1 Introduction
Chronic obstructive pulmonary disease (COPD) is characterized by persistent respiratory symptoms and airflow limitation that is due to airway and/or alveolar abnormalities usually caused by significant exposure to cigarette smoking or other noxious particles, gases.[1] Dyspnea, Cough, Sputum production, Wheezing, and chest tightness are the most frequent symptoms, in addition, Fatigue, weight loss, and anorexia are common in patients with more severe forms of COPD.[1–3] It was reported that COPD is the fourth leading cause of death worldwide and is predicted to be the third by 2030.[2,3] With the increasing prevalence of smoking in developing countries and aging populations in high-income countries, COPD is expected to worsen over the next 30 years, and over 4.5 million annual deaths caused by COPD are predicted to occur in 2030.[4,5] One study found that the overall prevalence of spirometry-defined COPD was 8.6%, accounting for 99.9 million people with COPD in China.[6] COPD brings a significant burden not only for patients and their families but also for social healthcare systems in general.[4,7]
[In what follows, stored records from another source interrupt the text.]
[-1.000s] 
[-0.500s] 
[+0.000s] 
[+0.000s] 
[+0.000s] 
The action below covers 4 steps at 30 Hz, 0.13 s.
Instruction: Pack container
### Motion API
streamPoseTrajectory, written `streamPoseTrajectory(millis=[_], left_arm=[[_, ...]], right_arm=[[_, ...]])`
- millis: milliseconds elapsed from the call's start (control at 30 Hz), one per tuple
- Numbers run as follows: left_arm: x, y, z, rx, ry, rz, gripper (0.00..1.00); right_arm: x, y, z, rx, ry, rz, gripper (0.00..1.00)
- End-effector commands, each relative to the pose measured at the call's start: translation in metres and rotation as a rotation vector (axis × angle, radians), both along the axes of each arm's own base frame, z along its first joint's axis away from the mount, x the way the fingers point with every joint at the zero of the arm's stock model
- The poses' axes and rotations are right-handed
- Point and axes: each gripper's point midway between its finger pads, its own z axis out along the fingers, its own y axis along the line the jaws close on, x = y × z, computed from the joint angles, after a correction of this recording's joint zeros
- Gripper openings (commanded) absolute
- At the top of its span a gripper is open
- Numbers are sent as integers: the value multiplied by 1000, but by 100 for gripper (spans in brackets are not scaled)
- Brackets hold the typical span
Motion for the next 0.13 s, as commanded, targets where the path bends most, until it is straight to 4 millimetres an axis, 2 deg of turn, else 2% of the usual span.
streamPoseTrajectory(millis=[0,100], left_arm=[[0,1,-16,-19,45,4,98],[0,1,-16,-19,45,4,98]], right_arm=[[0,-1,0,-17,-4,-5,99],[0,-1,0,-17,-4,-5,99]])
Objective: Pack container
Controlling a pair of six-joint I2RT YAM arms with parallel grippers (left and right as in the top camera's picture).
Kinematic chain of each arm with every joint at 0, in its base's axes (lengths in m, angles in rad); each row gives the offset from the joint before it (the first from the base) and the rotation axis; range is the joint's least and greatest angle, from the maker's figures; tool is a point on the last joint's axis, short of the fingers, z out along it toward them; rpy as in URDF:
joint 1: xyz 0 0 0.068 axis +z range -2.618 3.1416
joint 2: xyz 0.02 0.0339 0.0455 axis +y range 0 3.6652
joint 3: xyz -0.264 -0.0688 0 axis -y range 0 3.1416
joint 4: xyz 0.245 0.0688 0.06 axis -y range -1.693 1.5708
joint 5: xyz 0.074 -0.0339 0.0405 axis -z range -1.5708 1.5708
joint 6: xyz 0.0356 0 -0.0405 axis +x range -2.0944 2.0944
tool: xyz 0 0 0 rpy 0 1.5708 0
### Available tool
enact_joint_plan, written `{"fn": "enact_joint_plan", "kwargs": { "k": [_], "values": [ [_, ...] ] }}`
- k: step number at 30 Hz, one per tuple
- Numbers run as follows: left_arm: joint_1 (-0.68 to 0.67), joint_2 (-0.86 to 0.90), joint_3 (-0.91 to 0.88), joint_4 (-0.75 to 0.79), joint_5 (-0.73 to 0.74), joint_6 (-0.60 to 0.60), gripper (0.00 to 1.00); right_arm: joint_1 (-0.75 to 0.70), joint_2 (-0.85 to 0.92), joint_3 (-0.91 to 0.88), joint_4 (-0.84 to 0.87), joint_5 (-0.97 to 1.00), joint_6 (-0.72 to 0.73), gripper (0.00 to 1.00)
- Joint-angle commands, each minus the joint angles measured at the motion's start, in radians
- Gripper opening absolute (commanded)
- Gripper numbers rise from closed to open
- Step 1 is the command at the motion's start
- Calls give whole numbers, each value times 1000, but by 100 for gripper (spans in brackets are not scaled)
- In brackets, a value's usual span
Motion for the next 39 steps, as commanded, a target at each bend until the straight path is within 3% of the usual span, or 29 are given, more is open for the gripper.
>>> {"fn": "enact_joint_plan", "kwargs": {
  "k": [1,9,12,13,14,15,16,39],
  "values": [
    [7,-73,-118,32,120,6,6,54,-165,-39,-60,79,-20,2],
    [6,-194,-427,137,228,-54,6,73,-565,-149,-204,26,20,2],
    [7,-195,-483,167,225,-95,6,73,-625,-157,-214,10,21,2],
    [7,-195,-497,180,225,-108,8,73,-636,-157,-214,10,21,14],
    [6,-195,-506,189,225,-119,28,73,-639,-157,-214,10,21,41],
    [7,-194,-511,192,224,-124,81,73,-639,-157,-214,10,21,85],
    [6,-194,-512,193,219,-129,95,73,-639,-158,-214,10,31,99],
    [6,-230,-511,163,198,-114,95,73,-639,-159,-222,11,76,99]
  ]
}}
COPD cannot be completely cured. At present, the treatment of the COPD is mainly included Inhaled combination therapy oral prophylactic antibiotic therapy, long-term oxygen therapy, ambulatory and short-burst oxygen therapy, and managing pulmonary hypertension and Cor Pulmonale. Pharmacological intervention, such as beta2-agonists and Inhaled corticosteroids (ICS), could relieve symptoms, reduce acute exacerbations. However, both systemic and local side effects of them have been reported, such as oropharyngeal candidiasis and hoarseness, and risk of pneumonia.[8,9]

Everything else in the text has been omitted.